__Records drawn from a dataset__
::::

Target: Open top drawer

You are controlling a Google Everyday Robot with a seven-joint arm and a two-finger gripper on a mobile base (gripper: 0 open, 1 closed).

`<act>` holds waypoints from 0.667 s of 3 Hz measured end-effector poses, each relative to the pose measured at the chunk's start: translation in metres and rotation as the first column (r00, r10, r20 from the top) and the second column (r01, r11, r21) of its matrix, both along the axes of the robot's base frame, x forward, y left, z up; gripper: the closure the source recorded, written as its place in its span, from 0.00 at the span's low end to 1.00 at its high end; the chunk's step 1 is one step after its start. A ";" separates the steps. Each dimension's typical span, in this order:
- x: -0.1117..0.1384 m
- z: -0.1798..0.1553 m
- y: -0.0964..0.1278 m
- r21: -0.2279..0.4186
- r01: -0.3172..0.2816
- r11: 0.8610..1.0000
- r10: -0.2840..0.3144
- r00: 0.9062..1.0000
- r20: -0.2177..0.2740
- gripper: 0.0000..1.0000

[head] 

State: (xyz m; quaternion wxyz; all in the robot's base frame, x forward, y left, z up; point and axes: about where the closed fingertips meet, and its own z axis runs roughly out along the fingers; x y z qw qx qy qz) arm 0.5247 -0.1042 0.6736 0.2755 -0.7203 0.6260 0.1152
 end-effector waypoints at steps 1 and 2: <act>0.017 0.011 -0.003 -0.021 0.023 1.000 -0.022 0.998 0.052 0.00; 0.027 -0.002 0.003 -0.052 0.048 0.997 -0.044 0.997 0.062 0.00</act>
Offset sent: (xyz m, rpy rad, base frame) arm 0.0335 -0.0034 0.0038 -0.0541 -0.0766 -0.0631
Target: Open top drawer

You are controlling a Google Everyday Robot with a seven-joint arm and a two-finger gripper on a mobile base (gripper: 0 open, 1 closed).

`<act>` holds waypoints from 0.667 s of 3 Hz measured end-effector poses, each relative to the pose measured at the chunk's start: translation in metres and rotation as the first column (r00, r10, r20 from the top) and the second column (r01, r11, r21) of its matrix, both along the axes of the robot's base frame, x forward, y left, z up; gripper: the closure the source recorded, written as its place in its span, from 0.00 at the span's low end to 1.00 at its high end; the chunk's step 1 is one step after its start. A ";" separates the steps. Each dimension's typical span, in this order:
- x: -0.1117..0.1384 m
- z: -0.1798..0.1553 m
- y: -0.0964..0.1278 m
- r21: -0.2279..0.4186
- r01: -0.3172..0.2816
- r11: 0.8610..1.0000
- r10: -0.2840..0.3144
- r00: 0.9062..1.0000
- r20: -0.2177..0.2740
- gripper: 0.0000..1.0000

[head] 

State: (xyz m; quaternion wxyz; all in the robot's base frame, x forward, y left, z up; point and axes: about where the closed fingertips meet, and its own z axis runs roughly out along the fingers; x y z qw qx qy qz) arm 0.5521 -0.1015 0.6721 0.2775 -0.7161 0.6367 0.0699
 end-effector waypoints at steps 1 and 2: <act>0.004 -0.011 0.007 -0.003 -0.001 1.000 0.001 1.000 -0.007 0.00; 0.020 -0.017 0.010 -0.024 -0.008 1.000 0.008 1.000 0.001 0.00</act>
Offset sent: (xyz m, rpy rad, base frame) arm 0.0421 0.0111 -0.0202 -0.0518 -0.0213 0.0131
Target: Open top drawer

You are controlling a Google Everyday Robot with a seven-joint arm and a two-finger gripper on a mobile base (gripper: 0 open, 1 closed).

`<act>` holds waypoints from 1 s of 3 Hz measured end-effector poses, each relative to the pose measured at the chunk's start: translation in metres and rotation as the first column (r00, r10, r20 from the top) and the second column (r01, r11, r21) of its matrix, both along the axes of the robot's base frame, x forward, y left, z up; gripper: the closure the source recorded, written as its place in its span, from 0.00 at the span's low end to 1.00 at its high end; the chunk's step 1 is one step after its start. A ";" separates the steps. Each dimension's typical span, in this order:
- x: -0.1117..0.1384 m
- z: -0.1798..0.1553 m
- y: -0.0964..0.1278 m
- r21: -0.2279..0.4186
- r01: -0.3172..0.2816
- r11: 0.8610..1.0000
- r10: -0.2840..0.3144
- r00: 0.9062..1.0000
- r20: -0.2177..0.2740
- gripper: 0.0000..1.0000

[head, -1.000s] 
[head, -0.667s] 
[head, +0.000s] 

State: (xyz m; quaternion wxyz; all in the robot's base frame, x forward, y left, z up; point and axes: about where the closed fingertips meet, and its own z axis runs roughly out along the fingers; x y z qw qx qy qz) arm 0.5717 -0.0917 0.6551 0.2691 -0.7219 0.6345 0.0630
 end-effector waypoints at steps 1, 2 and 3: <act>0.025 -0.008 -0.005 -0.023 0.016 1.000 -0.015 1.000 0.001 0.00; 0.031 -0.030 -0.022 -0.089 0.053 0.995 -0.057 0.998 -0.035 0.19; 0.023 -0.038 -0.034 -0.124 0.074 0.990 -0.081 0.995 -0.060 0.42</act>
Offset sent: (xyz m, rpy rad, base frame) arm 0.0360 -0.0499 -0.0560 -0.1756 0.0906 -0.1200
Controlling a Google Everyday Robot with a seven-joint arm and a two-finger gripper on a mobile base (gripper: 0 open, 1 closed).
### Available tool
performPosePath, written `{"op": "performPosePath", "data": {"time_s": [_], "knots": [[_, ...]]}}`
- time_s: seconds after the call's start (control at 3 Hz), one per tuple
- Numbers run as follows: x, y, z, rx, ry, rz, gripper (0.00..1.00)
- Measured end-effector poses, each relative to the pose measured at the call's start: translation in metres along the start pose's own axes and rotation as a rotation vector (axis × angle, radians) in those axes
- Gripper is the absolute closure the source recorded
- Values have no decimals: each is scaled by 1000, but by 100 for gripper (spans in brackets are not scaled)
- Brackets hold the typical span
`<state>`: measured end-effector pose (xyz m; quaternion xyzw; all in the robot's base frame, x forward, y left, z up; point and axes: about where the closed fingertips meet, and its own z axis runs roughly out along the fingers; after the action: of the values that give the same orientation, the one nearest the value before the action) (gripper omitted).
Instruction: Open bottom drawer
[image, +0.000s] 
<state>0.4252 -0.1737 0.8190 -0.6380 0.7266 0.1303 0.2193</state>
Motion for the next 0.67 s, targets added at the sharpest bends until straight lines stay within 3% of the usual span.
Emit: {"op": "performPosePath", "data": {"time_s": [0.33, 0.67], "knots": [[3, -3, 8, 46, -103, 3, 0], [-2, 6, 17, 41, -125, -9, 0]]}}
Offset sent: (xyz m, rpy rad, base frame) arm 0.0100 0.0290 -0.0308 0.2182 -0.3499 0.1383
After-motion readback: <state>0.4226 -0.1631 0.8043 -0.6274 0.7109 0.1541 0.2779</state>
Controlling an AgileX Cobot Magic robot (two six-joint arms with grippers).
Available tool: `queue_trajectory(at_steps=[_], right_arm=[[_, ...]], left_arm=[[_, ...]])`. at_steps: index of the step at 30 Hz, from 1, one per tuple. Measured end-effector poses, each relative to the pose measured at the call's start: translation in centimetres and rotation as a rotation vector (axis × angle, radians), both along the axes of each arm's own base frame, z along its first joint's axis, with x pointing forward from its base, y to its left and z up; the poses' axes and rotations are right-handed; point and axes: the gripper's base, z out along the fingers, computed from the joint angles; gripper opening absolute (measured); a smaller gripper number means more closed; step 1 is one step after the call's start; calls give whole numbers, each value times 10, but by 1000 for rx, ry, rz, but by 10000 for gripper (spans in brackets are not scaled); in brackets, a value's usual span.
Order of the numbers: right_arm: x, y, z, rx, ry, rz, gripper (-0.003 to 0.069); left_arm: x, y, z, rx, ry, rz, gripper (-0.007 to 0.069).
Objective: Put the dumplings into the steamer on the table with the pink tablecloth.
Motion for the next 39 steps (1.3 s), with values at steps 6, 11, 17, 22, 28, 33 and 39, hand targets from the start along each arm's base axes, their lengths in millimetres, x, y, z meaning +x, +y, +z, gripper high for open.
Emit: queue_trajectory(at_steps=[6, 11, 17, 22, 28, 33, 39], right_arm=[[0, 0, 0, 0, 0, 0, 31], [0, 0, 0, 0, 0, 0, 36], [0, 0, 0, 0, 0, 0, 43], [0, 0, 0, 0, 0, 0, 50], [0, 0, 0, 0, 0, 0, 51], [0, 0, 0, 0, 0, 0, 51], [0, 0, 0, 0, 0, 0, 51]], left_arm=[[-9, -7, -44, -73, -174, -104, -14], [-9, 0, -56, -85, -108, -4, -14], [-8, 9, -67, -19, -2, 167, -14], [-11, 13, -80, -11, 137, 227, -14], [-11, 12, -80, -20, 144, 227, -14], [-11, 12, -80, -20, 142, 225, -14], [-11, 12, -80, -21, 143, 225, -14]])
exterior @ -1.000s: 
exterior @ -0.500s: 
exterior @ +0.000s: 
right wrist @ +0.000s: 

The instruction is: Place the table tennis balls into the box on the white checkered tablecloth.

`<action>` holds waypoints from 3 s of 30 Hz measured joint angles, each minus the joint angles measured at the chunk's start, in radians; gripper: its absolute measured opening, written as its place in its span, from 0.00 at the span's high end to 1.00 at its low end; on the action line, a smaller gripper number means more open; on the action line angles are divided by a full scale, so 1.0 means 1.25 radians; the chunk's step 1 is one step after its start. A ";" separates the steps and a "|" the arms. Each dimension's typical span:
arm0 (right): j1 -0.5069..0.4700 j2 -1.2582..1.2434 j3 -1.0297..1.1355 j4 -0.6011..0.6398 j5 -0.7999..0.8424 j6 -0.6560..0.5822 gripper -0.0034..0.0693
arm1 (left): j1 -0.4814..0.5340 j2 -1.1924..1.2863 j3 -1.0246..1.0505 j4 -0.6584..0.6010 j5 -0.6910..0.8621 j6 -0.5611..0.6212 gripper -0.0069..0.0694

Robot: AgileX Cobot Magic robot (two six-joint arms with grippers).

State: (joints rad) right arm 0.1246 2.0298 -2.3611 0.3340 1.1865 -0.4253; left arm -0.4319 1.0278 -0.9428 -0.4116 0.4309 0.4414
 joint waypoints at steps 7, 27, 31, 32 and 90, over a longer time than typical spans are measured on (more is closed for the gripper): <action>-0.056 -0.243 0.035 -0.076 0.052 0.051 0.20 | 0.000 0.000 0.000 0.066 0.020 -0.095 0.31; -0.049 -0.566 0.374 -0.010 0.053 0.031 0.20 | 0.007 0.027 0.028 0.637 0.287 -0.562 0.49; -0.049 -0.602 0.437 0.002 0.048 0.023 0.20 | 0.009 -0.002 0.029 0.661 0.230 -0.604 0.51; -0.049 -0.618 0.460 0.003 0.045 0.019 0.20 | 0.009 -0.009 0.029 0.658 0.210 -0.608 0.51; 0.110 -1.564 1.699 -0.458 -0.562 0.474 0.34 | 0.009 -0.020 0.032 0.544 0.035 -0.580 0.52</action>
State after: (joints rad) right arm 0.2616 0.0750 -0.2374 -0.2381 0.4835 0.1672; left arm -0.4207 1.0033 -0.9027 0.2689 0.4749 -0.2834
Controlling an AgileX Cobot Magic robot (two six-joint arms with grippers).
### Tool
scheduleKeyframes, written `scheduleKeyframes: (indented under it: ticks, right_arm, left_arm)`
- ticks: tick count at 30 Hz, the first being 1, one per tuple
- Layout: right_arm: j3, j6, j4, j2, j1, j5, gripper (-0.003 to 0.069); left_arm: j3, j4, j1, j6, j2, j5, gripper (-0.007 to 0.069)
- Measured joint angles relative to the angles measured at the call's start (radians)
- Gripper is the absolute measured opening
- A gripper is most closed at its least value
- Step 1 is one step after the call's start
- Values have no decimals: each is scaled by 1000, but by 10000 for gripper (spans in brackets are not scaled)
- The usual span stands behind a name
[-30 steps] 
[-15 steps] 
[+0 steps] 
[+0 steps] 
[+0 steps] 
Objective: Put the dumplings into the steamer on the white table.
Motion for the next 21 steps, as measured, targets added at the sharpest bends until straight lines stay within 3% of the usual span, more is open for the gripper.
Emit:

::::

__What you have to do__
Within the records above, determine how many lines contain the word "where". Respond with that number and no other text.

__Final answer__
4